Cet article ne prévoit toutefois pas l’exercice de cette possibilité dès la signature des conditions générales et particulières, et ce alors même que lors de cette signature, la cession du contrat a eu lieu au profit de la société Locam. En outre, la pratique invoquée par la société Investitel n’est étayée par aucun élément.
2. Sur la demande de la société Investitel fondée sur la convention de partenariat avec la société Locam :
La société Investitel agit en paiement à l’encontre de la société Pharmacie des Ecrivains, en invoquant un impayé qu’elle-même est tenue de payer à la société Locam au titre de leur convention de partenariat et le préjudice qu’elle subit à ce titre.
L’existence du préjudice qu’elle invoque est toutefois sérieusement contestable, dans la mesure où elle ne soutient pas avoir déjà payé la société Locam et, dès lors, que son préjudice soit actuel, mais aussi où les conditions de mise en oeuvre des conditions de la convention de partenariat qu’elle invoque sont sérieusement contestables en l’état des pièces produites.
Il n’y a donc pas lieu à référé sur cette demande de provision, l’ordonnance étant confirmée de ce chef.
3. Sur les frais et dépens :
En considération de la solution apportée par ce litige par l’arrêt du 6 octobre 2023 et du présent arrêt, chaque partie conservera la charge de ses propres dépens de première instance, l’ordonnance étant infirmée de ce chef, et d’appel.

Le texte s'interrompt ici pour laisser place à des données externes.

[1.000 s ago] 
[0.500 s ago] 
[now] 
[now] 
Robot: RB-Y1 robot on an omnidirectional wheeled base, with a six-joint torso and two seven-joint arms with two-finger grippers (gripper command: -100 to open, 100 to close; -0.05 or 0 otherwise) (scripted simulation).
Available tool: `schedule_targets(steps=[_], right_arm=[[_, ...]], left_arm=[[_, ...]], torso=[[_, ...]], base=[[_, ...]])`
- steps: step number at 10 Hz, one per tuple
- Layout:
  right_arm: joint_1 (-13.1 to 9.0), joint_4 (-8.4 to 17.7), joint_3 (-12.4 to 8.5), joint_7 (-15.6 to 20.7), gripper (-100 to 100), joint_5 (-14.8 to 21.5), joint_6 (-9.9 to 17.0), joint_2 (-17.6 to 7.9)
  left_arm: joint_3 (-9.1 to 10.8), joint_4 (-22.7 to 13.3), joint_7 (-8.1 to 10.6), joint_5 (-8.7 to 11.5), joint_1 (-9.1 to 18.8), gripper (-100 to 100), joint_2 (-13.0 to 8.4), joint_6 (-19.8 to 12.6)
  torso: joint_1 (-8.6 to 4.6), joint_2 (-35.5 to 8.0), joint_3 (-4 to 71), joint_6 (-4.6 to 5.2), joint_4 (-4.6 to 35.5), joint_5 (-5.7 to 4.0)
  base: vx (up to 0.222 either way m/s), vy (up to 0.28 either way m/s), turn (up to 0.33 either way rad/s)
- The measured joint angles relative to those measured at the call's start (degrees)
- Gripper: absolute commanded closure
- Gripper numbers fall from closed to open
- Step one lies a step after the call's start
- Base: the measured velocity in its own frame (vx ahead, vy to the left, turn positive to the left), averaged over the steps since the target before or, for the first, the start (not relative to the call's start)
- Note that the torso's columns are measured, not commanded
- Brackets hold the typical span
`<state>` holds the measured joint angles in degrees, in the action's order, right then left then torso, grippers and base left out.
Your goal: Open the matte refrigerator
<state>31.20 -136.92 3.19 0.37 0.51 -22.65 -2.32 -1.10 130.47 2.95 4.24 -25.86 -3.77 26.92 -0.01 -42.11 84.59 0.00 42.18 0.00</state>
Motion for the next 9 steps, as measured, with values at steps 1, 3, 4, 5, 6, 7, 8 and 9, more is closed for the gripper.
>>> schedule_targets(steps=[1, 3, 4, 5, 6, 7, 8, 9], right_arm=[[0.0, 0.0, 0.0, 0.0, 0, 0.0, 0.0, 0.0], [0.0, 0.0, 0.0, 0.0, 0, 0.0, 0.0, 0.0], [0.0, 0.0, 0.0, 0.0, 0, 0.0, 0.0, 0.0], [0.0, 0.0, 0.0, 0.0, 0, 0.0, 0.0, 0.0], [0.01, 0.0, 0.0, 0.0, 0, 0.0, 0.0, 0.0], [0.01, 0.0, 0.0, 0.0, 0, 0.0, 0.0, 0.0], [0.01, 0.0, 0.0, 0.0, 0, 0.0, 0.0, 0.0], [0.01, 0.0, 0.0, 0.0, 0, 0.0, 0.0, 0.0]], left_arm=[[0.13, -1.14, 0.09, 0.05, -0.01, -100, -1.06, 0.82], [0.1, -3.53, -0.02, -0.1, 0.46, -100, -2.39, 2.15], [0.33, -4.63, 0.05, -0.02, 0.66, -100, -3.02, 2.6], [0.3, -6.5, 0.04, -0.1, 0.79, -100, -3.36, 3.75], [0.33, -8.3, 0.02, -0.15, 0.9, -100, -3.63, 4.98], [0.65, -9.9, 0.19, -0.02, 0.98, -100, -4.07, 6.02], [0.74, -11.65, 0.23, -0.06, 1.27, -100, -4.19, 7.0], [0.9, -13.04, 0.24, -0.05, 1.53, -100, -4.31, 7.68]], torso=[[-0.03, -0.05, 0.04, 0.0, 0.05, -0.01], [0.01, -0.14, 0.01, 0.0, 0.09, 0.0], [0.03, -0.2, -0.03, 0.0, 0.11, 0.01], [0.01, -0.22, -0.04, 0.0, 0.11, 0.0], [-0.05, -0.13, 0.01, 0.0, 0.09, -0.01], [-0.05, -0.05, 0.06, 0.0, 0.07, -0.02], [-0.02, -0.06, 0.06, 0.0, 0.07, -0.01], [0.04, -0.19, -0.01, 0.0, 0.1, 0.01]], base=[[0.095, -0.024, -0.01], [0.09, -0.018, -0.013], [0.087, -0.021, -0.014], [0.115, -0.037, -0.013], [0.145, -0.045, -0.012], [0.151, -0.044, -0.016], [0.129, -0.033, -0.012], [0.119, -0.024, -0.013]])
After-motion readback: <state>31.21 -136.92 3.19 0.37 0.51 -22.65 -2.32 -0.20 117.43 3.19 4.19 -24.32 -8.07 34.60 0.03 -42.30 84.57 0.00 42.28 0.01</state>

L’ordonnance sera infirmée en ce qu’elle a condamné la société Investitel au titre de l’article 700 du code de procédure civile. Les demandes formées sur ce fondement seront rejetées.
PAR CES MOTIFS
La cour, statuant par arrêt contradictoire, prononcé publiquement, par mise à disposition au greffe, conformément aux dispositions de l’article 450, alinéa 2 du code de procédure civile,
Statuant suite à l’arrêt de la cour d’appel de Colmar du 6 octobre 2023 :
Déclare recevable la demande de provision de la SARL Investitel en tant que substituée à la société Locam au titre du contrat n°2021041987LOC ;
Confirme l’ordonnance du juge des référés du tribunal judiciaire de Strasbourg du 11 octobre 2022, en ce qu’elle a dit n’y avoir lieu à référé sur la demande de provision d’un montant de 18 027,20 euros, formée au titre du contrat n°2021041987LOC et renvoyé les parties à mieux se pourvoir sur ce point ;
L’infirme en ce qu’elle a condamné la SARL Investitel aux dépens et à payer à la SELAS Pharmacie des Ecrivains la somme de 1 500 euros au titre de l’article 700 du code de procédure civile ;
Statuant à nouveau des chefs infirmés et y ajoutant :
Dit que chaque partie conservera la charge de ses propres dépens de première instance et d’appel ;
Rejette les demandes fondées sur l’article 700 du code de procédure civile.